Importantly, just like native speakers, L2 learners also showed an asymmetrical pattern of attraction effects, in that plural attractors interfered with ungrammaticality at disagreeing verbs, modulating both the N400 and P600 effects, but it did not cause any difficulty in processing grammatical sentences at agreeing verbs. This outcome revealed that there might exist a shared mechanism underlying the general processing of agreement. This could be accounted for by the cue-based working memory retrieval processes (Wagers et al., 2009; Dillon et al., 2013). According to Wagers et al. (2009), a searching process would be initiated to find a possible controller of agreement relationship when encountering a verb. In the case of ungrammatical condition, the plural attractor overlaps in number features with the ungrammatical verb and therefore is likely to replace the singular head noun as the controller of agreement. However, in the condition of grammatical sentences, an agreement dependency can be established between the subject head noun and the verb due to the matching of singular number features of these two items. In this case, the plural attractor will have no more chance to interfere with the already established agreement. To summarize, as both native speakers and L2 learners showed attraction asymmetry, it is conceivable that cue-based working memory retrieval mechanisms could operate in the general processing of subject-verb agreement.

Conclusion

To conclude, our results showed that late L2 learners, with a high level of proficiency, exhibited qualitatively similar ERP patterns to attraction effects with native speakers: a P600 effect was elicited by ungrammatical verbs when the attractor was singular, and an N400 effect was elicited by incorrect verbs when the attractor was plural. However, the amplitude of the P600 effect found in native processing is quantitatively larger than that in L2 processing, indicating that, compared with native speakers, L2 learners tend to underuse syntactic information or full parsing route during real-time sentence comprehension.

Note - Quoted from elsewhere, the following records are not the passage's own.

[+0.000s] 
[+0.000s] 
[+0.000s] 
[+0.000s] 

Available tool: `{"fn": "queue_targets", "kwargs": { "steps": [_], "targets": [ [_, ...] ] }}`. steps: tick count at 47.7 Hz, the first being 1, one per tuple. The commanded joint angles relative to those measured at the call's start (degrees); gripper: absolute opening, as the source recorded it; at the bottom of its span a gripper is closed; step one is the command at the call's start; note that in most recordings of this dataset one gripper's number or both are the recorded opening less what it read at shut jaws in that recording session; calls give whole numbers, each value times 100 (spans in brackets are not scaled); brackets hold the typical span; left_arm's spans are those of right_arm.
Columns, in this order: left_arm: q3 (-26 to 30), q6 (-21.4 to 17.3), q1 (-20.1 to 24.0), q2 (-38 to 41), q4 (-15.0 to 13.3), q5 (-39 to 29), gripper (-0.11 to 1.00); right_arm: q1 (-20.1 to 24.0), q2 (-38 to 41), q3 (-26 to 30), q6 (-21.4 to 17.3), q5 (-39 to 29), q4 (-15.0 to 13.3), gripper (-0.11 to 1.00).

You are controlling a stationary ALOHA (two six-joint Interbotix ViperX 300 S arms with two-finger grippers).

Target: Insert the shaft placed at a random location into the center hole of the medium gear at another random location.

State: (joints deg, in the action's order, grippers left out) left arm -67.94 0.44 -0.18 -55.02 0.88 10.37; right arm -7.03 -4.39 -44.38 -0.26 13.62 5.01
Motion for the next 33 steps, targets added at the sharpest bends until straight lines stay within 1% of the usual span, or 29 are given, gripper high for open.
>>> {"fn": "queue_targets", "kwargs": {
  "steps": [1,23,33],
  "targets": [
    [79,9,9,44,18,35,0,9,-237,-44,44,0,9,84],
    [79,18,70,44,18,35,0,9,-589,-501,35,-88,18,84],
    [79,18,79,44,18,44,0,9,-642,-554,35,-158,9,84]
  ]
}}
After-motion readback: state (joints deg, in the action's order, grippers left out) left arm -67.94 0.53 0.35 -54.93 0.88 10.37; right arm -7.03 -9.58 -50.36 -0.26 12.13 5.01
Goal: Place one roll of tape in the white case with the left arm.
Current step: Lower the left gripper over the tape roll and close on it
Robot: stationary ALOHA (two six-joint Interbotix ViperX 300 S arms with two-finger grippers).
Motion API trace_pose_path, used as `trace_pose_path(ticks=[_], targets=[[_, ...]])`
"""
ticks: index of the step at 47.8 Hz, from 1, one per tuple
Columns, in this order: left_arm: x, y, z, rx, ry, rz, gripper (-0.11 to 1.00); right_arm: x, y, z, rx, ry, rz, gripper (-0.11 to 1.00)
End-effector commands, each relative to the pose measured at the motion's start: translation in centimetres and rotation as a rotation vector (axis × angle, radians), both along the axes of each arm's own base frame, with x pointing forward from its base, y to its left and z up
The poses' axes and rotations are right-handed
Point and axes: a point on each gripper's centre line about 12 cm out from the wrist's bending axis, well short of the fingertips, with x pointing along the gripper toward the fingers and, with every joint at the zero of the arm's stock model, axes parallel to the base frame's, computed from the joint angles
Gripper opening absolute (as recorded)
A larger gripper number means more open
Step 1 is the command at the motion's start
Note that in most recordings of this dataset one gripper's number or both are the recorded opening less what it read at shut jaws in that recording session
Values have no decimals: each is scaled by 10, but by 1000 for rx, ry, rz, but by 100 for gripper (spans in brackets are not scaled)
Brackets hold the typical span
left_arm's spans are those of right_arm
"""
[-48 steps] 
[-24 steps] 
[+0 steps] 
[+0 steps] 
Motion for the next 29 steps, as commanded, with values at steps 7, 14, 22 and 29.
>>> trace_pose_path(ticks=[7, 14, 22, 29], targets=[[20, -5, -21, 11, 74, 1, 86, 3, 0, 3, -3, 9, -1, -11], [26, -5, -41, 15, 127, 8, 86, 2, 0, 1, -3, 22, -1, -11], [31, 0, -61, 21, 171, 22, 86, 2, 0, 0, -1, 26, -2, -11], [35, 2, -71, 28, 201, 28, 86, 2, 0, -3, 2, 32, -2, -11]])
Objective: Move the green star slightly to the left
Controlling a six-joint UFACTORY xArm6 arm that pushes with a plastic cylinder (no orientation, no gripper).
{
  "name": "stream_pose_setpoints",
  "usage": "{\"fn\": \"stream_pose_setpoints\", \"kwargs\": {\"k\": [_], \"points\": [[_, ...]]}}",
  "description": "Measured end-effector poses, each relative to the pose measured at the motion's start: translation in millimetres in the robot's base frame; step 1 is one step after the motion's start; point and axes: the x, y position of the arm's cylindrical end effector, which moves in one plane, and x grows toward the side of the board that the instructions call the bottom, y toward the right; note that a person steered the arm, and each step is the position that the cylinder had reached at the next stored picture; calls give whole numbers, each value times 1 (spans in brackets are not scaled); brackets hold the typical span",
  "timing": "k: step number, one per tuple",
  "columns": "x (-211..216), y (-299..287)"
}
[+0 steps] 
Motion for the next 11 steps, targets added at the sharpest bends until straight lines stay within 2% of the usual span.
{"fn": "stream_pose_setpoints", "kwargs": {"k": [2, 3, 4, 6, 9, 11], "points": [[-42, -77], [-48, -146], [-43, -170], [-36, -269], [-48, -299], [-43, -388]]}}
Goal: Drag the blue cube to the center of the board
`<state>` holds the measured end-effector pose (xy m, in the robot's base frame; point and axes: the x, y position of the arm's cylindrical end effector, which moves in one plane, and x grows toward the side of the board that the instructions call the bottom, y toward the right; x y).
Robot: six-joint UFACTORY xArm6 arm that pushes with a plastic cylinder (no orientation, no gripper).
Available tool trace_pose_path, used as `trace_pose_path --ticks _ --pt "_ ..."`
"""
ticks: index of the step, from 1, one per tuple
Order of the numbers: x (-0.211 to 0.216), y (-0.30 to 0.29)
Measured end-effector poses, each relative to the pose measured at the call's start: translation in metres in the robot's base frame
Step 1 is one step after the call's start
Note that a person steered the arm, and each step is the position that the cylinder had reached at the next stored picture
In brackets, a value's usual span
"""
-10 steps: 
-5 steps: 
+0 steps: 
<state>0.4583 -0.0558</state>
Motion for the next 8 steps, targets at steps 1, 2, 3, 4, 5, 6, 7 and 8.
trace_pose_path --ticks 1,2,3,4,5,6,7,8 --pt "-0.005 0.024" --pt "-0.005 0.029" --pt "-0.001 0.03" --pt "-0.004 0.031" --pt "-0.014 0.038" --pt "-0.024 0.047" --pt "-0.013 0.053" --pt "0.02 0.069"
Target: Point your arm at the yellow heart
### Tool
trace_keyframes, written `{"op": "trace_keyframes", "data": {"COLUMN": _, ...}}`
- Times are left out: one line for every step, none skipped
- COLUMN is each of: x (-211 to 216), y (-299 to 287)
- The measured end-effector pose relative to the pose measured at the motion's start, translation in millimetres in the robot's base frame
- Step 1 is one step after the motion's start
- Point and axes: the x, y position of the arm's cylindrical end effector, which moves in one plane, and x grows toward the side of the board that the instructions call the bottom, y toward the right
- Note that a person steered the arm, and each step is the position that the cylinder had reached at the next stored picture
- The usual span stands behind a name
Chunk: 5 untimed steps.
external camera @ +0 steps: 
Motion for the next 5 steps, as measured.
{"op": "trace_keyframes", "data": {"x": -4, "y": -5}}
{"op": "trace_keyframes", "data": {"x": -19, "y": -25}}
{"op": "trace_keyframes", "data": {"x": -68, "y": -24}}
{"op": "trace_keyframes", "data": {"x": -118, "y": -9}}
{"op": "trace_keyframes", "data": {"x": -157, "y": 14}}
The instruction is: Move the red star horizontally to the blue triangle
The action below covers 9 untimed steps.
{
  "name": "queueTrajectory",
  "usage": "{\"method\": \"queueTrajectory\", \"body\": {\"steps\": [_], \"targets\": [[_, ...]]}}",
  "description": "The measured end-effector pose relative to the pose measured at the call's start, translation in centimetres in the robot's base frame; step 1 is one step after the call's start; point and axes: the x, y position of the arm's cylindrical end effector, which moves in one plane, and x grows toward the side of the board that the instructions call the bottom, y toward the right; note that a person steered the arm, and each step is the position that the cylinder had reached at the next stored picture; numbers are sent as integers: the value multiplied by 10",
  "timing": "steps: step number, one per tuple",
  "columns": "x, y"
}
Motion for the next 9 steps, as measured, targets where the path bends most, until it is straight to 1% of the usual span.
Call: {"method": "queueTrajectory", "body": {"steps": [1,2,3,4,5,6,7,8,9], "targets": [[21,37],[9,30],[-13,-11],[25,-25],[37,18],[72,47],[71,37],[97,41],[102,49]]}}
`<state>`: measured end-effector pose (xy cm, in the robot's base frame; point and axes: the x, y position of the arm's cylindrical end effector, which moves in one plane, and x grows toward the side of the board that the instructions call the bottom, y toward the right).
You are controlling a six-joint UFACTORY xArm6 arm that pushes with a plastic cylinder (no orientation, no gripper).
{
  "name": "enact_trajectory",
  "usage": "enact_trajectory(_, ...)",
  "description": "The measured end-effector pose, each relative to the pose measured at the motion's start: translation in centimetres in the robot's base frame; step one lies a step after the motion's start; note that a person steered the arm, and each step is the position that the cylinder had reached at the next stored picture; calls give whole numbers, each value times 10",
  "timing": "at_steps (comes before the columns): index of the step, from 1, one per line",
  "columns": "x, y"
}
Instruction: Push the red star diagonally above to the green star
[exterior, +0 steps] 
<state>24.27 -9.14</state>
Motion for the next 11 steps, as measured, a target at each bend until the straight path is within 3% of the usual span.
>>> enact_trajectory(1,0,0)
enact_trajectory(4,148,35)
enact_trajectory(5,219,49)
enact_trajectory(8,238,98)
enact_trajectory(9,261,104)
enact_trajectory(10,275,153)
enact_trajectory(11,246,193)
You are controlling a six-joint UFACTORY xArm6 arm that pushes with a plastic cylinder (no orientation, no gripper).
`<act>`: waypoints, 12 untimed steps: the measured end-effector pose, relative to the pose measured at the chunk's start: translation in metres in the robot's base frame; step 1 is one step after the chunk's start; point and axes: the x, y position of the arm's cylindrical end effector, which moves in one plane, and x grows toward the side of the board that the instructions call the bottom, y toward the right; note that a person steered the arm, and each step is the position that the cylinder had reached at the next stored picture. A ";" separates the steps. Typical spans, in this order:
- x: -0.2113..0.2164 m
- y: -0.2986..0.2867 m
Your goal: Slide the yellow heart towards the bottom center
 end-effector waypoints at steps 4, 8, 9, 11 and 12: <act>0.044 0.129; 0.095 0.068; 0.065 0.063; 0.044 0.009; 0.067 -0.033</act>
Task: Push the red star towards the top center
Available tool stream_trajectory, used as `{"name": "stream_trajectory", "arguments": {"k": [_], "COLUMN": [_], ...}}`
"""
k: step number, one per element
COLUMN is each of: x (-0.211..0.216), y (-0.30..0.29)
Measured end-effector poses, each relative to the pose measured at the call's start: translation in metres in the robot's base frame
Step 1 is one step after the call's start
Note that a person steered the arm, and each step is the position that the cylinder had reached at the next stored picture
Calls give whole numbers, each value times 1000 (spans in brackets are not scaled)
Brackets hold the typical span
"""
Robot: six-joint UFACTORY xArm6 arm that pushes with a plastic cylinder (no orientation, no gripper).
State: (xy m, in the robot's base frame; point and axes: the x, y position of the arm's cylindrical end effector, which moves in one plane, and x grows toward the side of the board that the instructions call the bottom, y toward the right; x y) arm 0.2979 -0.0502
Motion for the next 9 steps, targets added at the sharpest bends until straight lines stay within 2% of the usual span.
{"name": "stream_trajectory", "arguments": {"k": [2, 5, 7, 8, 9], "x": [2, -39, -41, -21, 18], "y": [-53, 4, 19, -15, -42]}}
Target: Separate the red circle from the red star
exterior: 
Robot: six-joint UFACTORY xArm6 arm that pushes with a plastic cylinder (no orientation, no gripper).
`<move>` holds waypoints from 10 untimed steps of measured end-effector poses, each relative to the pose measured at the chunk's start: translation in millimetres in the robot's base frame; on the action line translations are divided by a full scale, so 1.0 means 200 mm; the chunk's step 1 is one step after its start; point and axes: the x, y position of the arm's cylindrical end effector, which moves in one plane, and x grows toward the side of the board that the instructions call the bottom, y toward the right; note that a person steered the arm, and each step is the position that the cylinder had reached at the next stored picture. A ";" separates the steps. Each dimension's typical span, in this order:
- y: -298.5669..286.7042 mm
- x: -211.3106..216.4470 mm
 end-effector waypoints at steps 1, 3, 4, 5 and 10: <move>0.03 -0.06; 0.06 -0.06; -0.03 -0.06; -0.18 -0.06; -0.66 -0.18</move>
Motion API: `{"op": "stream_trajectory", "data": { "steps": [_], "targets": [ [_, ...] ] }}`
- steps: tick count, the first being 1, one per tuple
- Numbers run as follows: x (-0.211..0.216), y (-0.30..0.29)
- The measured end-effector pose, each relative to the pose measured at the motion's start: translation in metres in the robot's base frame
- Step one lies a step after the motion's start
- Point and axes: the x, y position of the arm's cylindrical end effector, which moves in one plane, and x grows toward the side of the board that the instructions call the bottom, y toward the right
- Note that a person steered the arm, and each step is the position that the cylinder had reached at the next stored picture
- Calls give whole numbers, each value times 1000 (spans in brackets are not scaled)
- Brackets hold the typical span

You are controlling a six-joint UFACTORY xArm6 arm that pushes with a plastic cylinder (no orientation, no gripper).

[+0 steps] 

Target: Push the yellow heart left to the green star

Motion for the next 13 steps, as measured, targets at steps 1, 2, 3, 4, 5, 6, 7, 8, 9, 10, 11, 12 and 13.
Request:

These findings were consistent with SSH, which held that the syntactic representations of L2 learners in the comprehension were shallower and less detailed than those of native speakers. Moreover, the individual difference analyses revealed that both L2 learners and native speakers exhibited an N400-P600 continuum in the sensitivity to attraction effects. This outcome was in compliance with the multi-pathway model of SSH, which posits that both native and L2 processing can make use of full and shallow parsing routes. Finally, our results also revealed an asymmetrical pattern of attraction, suggesting the shared working memory retrieval mechanism underlying attraction effects in L2 learners as native English speakers.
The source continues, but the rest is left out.